Much of the power to raise taxes and allocate public spending is held by central government. However, some powers are delegated to local authorities. The IFS has analysed tax and spending at these local levels, both to inform policy and address more fundamental questions about the effects of local tax and spending systems on outcomes of interest.
We are currently undertaking a multi-year research programme examining key issues related to ongoing reforms to England’s system of local government finance. This programme, funded by Capita, CIPFA, the ESRC and PwC, as well as the Municipal Journal, the Society of County Treasurers and a range of local authorities, is designed to inform policymakers and the public debate about the options for local tax and spending policy going forwards, and the trade-offs involved.
Our work is organised around several key policy issues, including the so-called Fair Funding Review, business rates retention, and the impact of funding cuts across councils.
The aim of the Fair Funding Review is to design a new system for allocating funding between local authorities. This will involve updated and improved methods for estimating local authorities’ differing abilities to raise revenues and their differing spending needs. It will also have to consider the extent to which differences in these should be compensated for by the funding system.
In our first two reports on the Review we look at some of the key issues that arise in assessing local authorities’ spending needs, and measuring their revenue-raising capacity. We argue that both involve inherently subjective judgements – not least because of the sensitivity of estimates to choices such as which year of spending data to base spending needs formulas on, and which local characteristics to include as needs indicators in those formulas. We find that changes may lead to reduced funding for inner London boroughs – which have the highest assessed spending needs under existing formulas, and set the lowest council tax rates in the country – and boost funding for more suburban and rural parts of England.
Articles in the Local Government Chronicle, Public Finance magazine and the Municipal Journal, highlight some of the key issues in needs assessment, questions over the treatment of revenues other than council tax, and the importance of ensuring the new system is transparent.

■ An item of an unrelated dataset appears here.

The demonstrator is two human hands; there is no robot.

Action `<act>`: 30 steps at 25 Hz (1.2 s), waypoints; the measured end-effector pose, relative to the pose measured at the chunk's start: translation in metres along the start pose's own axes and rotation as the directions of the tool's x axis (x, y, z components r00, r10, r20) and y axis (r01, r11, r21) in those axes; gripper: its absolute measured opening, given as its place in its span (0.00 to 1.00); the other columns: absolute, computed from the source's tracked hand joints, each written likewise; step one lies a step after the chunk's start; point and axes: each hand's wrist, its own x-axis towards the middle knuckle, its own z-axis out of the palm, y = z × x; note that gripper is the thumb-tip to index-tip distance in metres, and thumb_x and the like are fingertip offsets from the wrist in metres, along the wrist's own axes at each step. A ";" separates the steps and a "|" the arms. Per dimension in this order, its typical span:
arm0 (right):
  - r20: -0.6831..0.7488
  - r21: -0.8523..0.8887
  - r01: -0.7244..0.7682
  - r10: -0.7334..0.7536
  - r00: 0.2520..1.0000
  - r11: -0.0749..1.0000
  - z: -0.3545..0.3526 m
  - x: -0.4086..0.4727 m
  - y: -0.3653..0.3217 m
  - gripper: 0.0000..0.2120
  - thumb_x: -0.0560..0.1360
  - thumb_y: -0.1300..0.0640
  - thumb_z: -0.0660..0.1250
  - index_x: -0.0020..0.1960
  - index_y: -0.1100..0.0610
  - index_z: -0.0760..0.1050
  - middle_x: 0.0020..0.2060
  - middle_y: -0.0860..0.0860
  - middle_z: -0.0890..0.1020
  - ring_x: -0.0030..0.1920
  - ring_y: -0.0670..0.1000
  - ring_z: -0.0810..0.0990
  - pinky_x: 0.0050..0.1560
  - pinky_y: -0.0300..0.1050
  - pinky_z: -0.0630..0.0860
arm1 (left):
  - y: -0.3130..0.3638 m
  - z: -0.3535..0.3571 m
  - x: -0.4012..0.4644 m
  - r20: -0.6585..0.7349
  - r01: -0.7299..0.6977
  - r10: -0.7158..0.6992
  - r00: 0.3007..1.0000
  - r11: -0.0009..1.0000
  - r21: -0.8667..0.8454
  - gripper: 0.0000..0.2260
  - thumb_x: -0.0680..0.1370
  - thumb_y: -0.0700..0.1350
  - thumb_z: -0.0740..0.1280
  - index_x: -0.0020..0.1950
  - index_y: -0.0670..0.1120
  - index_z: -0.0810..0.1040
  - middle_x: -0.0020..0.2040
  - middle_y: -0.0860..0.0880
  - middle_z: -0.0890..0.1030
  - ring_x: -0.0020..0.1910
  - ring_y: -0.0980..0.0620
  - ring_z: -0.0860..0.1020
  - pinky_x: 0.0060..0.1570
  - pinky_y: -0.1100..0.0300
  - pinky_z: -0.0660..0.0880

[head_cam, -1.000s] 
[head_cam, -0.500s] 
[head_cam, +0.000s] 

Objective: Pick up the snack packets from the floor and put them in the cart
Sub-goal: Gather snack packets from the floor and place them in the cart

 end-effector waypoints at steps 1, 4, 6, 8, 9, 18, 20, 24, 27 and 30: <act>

A chapter in a British Academy book also puts the Fair Funding Review in a broader context, asking the extent to which we want local responsibility or national standards for different local public services. A report for the Health Foundation considers these issues for adult social care specifically – arguing there are inconsistencies between policy objectives for this service area and ongoing reforms to local government funding.
The business rates retention system means councils gain or lose as local business rates revenues rise or fall. The government plans to increase the proportion of gains or losses borne locally to 75% from 2020-21 (from the standard 50% currently), and has been piloting 100% schemes in local authorities covering half the English population this year.
Our reports consider key issues including:
We have previously analysed the financial impact of business rates retention across councils and will both update this assessment and examine the potential impacts of government proposals for the future.
As the government has cut its grant funding for local authorities, this has had different effects across different local services and different areas of England. Cuts have been larger in councils that are more grant-dependent, which typically have higher levels of deprivation. Children’s social services and adult social services have been relatively protected from the spending cuts, but those cuts which have been made are typically larger in more deprived councils.
We have also examined the extent to which cuts to social care funding impact usage of NHS services by the over 65s. Our estimates suggest the cuts have increased accident and emergency attendance by the over 65s by around a quarter – although the cost of this to the NHS is modest compared to the reduction in spending on social care services.